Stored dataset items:
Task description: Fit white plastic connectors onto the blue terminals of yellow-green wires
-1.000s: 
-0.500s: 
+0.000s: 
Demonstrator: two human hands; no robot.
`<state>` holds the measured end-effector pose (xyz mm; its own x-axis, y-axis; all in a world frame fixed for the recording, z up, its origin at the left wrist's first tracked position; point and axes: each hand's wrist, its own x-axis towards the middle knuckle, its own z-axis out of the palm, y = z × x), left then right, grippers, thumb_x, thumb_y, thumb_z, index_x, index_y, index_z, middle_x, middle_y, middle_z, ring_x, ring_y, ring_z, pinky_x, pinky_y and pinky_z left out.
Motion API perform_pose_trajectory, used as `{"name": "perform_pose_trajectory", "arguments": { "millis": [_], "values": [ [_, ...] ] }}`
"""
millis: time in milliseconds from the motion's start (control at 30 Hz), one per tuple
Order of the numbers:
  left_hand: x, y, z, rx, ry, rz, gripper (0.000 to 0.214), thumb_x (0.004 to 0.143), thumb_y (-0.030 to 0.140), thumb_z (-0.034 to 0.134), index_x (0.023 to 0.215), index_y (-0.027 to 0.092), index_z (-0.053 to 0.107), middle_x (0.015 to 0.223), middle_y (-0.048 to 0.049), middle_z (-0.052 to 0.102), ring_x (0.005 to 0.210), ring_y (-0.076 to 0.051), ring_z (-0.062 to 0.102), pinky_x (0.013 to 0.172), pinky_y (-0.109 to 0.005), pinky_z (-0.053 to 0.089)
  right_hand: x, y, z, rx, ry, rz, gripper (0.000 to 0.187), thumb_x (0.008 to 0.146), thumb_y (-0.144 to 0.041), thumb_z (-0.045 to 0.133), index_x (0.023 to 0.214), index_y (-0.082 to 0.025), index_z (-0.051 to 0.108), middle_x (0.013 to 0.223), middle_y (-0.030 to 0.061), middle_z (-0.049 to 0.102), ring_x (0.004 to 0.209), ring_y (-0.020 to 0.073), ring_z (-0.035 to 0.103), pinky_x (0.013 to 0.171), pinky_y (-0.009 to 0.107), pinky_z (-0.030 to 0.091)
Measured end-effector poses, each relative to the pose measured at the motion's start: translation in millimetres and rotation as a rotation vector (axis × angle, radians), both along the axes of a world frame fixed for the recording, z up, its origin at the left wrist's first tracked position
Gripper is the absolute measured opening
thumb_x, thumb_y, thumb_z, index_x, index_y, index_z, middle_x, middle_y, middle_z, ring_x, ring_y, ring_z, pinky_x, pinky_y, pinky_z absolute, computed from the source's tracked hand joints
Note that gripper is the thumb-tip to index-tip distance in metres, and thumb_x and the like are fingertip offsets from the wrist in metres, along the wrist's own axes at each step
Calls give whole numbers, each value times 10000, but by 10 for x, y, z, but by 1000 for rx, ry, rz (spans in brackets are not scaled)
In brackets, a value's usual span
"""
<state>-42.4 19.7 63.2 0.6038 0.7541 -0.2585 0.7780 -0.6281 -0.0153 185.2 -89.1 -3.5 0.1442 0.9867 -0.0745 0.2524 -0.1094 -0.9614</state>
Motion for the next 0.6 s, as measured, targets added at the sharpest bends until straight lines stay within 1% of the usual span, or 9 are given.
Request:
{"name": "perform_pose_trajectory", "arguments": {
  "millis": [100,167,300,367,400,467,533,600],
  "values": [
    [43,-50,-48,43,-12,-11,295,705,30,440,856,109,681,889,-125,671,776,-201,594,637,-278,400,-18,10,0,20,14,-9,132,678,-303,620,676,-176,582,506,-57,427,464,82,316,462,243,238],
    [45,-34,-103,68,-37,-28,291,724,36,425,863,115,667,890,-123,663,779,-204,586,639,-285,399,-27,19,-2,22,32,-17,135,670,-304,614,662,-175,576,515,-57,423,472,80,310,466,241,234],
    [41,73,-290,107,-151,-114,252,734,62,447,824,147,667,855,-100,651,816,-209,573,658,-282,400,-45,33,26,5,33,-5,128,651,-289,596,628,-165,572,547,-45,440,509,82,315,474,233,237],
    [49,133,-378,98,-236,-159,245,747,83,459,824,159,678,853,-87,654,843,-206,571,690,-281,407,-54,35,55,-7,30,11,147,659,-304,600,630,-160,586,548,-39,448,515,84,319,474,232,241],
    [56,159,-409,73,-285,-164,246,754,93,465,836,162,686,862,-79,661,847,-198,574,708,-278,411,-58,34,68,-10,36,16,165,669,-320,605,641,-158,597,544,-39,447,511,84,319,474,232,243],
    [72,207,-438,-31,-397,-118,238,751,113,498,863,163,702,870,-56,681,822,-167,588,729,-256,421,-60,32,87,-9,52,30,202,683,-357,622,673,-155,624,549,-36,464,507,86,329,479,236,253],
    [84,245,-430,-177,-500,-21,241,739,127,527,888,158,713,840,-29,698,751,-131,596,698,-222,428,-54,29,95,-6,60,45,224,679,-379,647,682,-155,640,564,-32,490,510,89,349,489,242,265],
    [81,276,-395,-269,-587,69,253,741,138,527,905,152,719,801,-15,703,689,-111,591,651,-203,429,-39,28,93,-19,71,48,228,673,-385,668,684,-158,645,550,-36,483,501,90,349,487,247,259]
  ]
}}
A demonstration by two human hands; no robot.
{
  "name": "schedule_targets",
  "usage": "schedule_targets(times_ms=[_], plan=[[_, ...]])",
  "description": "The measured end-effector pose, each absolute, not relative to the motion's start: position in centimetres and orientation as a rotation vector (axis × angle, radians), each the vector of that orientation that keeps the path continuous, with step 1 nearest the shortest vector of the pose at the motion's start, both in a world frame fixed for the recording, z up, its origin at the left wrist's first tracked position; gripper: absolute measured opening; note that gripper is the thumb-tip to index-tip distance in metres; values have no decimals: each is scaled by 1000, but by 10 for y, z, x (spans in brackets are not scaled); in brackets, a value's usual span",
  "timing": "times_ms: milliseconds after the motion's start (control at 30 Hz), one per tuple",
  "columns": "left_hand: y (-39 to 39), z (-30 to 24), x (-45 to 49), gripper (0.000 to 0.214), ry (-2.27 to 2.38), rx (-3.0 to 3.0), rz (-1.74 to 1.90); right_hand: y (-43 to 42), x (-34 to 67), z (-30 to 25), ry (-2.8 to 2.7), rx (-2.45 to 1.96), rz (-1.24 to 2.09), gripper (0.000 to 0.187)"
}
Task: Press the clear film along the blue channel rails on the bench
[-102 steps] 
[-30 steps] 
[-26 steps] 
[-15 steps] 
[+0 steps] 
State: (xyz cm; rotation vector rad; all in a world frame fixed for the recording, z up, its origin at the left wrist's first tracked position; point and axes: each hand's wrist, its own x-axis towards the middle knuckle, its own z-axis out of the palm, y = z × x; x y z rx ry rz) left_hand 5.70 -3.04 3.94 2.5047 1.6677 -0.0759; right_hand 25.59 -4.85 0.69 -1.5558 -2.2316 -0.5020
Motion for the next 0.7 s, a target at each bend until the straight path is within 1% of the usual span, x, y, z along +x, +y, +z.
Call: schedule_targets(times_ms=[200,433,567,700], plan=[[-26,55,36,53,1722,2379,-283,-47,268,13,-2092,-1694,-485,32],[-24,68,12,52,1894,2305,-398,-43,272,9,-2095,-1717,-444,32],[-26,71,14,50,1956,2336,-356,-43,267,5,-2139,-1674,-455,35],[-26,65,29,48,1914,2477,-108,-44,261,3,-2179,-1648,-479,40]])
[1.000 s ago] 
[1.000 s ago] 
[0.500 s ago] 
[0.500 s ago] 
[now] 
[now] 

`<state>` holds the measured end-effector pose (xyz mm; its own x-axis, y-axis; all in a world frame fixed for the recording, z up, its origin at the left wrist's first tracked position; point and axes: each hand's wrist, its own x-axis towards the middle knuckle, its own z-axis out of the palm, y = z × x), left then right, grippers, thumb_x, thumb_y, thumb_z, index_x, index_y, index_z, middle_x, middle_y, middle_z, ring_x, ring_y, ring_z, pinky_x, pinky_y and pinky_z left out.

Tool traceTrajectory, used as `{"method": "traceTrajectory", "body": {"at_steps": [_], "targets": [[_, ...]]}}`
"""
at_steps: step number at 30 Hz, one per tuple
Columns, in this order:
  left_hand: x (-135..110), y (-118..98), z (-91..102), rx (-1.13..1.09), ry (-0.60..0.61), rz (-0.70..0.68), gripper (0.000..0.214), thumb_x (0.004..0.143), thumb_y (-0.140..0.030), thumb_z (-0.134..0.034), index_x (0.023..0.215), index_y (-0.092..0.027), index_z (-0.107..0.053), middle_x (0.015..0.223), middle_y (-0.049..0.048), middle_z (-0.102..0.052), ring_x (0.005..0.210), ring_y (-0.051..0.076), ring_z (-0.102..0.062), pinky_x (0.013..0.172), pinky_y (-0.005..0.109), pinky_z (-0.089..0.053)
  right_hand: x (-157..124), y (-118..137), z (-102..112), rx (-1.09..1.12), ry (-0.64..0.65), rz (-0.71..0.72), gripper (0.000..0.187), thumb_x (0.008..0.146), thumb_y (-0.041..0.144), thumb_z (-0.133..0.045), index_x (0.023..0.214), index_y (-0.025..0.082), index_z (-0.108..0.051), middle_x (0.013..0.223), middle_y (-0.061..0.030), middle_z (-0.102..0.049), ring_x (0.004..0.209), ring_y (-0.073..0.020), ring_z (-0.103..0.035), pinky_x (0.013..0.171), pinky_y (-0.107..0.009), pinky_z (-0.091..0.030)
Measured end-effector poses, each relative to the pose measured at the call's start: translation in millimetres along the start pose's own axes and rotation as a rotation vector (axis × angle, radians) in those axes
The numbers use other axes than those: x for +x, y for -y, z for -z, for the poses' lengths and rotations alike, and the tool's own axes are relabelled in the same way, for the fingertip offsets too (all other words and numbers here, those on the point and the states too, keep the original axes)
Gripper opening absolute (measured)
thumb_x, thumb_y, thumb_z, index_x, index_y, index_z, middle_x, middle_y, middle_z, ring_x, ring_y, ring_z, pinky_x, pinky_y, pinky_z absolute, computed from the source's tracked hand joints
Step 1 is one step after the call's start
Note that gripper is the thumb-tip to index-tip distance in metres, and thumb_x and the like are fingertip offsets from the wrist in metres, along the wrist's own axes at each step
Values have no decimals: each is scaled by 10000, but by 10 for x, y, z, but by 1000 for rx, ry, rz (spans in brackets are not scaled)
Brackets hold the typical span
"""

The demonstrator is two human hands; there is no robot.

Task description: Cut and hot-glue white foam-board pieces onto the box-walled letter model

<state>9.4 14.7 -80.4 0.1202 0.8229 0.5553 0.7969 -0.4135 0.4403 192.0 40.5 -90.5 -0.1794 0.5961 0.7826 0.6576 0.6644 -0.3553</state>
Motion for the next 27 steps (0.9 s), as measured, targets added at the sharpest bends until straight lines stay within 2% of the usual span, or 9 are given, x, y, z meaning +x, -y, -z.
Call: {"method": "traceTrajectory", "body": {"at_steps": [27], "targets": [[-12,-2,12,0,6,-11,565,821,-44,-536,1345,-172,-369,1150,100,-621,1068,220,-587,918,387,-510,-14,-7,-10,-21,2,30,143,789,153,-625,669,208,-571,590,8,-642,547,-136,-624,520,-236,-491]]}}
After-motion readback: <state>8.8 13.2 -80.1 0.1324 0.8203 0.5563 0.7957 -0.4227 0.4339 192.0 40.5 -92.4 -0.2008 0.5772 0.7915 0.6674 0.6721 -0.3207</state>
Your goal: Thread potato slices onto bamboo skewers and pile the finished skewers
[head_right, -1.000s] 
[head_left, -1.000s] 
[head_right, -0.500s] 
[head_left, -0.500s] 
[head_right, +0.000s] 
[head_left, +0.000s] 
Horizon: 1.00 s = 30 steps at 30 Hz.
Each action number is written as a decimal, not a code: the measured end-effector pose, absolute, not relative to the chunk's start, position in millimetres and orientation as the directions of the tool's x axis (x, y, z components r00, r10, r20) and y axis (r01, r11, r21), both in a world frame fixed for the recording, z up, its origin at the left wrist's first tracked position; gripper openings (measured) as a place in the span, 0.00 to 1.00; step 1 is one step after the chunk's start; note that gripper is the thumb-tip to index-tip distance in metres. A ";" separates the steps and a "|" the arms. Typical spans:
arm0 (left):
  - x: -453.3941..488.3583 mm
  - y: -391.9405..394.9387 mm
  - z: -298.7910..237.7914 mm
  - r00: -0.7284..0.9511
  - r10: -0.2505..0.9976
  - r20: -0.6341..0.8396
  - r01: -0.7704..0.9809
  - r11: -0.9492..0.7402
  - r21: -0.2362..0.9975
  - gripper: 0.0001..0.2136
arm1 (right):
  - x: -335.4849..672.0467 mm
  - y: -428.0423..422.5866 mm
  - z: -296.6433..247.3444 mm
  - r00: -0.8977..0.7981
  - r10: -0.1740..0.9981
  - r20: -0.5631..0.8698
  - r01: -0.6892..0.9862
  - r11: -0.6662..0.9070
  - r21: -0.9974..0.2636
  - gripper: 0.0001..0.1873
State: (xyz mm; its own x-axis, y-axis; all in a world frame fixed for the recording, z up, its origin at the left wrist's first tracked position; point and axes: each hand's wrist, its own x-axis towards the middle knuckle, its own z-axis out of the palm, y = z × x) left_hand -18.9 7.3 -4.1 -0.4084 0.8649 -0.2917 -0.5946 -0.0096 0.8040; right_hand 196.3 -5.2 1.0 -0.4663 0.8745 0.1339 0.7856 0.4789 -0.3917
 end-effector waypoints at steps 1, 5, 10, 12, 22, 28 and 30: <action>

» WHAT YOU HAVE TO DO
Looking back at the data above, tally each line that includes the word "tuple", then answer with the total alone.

» EXERCISE OUTPUT
3